MS. WOODRUFF: The first witness to be called by the prosecution, Oliver North, was convicted last year of charges including aiding and abetting the obstruction of Congress. He is appealing that conviction. North was questioned today about Mr. Poindexter's role in the Iran-Contra affair. Poindexter is accused of five criminal charges, including conspiracy, obstruction of Congress, and making false statements to Congress about efforts to fund the Nicaraguan contras at a time when such aid was banned. Poindexter, the former National Security Adviser to Pres. Reagan, claims the President authorized all of his activities, and that none were illegal. If found guilty, he faces a maximum penalty of 25 years in prison and a fine of $1.25 million. Nina Totenberg, legal affairs correspondent for National Public Radio, has been covering the trial.

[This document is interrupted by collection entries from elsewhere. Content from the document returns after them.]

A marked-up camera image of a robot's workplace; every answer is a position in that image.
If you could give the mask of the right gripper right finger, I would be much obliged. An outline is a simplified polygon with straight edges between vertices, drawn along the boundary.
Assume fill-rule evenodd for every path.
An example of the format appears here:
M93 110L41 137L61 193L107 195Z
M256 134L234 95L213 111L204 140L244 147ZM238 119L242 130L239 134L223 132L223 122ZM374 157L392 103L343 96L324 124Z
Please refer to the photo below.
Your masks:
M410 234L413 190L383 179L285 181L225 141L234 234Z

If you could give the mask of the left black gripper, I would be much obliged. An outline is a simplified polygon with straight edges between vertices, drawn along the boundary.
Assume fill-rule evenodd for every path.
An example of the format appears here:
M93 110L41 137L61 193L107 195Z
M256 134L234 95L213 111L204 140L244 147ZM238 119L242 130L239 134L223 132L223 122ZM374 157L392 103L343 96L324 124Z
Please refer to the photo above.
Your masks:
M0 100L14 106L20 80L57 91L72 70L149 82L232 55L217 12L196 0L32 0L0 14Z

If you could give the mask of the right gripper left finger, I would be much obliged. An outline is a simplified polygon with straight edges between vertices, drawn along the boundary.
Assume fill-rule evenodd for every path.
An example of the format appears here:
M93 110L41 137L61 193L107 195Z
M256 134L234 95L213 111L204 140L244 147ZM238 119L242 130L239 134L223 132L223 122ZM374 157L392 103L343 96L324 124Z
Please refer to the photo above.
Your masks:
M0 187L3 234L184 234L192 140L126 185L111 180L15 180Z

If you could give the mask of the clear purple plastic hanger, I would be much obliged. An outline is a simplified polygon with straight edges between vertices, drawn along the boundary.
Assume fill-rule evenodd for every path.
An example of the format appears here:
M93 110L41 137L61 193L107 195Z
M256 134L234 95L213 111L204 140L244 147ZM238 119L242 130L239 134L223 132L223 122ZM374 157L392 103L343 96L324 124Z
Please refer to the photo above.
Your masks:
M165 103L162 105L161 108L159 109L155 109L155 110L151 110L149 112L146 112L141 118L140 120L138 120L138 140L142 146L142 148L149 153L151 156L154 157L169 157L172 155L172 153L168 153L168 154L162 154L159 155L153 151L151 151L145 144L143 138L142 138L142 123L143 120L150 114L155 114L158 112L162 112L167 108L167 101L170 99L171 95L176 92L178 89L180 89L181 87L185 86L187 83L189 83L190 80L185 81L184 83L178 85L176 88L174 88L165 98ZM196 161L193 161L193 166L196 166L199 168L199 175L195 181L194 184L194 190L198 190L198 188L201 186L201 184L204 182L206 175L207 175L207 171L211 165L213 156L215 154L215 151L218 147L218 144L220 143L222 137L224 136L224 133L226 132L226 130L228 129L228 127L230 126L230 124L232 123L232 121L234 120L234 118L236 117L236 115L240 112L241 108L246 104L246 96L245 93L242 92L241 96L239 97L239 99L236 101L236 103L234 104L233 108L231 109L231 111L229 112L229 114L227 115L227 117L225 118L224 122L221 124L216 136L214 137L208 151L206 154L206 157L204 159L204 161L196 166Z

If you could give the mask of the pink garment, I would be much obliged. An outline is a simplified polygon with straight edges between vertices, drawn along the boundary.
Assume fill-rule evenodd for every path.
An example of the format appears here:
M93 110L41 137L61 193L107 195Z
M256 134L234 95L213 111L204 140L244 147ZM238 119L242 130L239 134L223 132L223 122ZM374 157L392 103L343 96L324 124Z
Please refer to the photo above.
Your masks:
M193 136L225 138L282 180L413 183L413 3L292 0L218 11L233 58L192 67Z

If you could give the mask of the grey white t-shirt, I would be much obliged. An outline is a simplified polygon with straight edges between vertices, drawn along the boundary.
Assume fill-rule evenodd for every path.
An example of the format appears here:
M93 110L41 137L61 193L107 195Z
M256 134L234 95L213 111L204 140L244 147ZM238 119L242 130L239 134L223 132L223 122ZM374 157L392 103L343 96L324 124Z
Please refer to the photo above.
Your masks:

Nina, you were there yesterday when the lawyers for each side made their opening arguments, they laid out the case that they expect to make. Tell us first about the prosecution and what they had to say.
NINA TOTENBERG, National Public Radio: Well, Prosecutor Dan Webb, who is a rather unemotional, just hear the facts, ma'am, and only the facts kind of prosecutor laid out the case that the prosecution is going to make. He portrayed John Poindexter as the brains behind this plot to cover up both the Iran arms deal and diversion and the secret aid to the Nicaraguan contras at the time that that aid was banned, and he said that he, Poindexter, had used Oliver North to do his dirty work in destroying documents, that Poindexter had, himself, purged his own computer, and that Poindexter was the top man, the No. 1 person. On those fateful days in November of 1986, when the Iran-Contra affair was unraveling, said the prosecutor, John Poindexter and Oliver North decided to rewrite history. They did not like the true facts, they did not like some of the embarrassing documents were in the files, so they literally rewrote history, but they got caught.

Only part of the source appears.